** WHAT IS NEEDED **
Select and copy out every line in the records containing "value".

##### TASK INPUTS

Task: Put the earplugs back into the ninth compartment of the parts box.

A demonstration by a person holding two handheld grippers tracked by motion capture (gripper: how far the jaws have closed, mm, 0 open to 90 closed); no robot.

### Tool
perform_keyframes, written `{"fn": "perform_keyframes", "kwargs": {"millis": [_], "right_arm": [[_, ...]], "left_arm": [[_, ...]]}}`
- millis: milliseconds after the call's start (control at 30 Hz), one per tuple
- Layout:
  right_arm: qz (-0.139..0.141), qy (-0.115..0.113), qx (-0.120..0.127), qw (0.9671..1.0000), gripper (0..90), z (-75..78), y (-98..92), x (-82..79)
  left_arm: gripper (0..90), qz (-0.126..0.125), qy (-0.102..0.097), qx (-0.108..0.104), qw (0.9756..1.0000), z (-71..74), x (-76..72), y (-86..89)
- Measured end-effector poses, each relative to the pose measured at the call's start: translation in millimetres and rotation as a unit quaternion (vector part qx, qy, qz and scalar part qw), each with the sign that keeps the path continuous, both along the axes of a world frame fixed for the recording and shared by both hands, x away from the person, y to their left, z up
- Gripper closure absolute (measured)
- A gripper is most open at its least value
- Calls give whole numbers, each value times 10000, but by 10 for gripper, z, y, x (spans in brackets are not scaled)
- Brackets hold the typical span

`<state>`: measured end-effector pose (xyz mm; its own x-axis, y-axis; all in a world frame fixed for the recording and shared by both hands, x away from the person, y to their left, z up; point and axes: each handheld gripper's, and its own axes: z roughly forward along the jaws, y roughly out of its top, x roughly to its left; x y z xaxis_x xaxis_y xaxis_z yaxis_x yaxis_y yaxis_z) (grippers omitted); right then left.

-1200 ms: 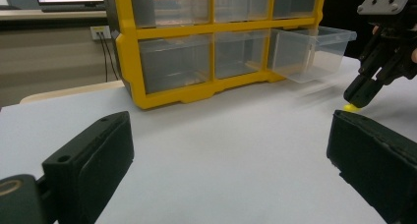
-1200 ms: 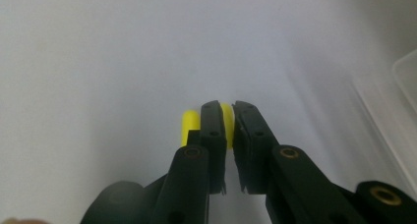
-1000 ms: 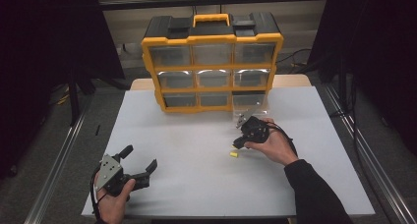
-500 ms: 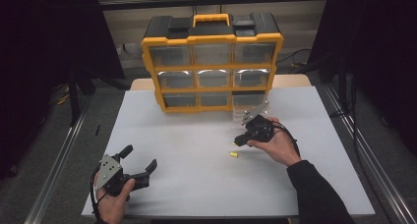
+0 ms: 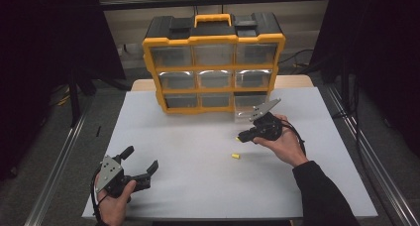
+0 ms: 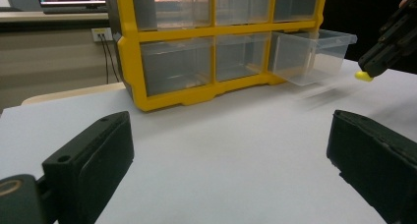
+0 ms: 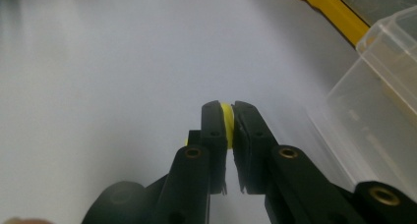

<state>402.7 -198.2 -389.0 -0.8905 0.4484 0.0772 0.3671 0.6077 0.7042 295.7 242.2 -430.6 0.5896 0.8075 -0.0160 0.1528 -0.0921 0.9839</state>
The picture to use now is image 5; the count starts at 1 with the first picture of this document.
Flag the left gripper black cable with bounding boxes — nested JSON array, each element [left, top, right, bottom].
[[89, 169, 108, 224]]

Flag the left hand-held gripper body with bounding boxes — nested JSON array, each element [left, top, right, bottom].
[[95, 155, 137, 200]]

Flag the black metal stand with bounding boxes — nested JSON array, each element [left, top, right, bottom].
[[67, 66, 82, 128]]

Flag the white table cover sheet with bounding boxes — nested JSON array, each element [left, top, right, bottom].
[[81, 86, 379, 220]]

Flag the yellow black organizer cabinet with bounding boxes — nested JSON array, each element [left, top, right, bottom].
[[142, 11, 287, 115]]

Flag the person's right hand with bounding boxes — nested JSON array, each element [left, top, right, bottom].
[[253, 114, 310, 169]]

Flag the aluminium frame rail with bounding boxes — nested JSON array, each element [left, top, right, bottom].
[[325, 84, 420, 226], [24, 96, 95, 226]]

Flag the clear plastic organizer drawer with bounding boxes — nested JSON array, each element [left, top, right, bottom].
[[233, 92, 270, 123]]

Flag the black horizontal frame bar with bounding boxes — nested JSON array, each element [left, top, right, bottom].
[[98, 0, 333, 12]]

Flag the dark curtain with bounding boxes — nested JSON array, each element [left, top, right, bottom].
[[0, 0, 127, 181], [309, 0, 420, 159]]

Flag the person's left hand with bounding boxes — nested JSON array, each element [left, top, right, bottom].
[[94, 179, 138, 226]]

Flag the black floor cable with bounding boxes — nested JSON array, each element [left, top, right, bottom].
[[278, 48, 315, 69]]

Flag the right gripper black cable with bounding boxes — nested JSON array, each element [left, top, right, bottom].
[[280, 119, 308, 157]]

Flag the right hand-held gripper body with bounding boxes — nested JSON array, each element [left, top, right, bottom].
[[250, 97, 284, 142]]

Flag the grid of clear drawers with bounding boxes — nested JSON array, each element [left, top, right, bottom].
[[150, 43, 278, 109]]

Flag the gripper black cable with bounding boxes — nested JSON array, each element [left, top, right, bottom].
[[280, 119, 308, 157], [89, 169, 108, 224]]

##########

** ANSWER SPACE **
- A gripper is most open at its least value
- Calls give whole numbers, each value times 10000, but by 10 for gripper, z, y, x (spans in brackets are not scaled)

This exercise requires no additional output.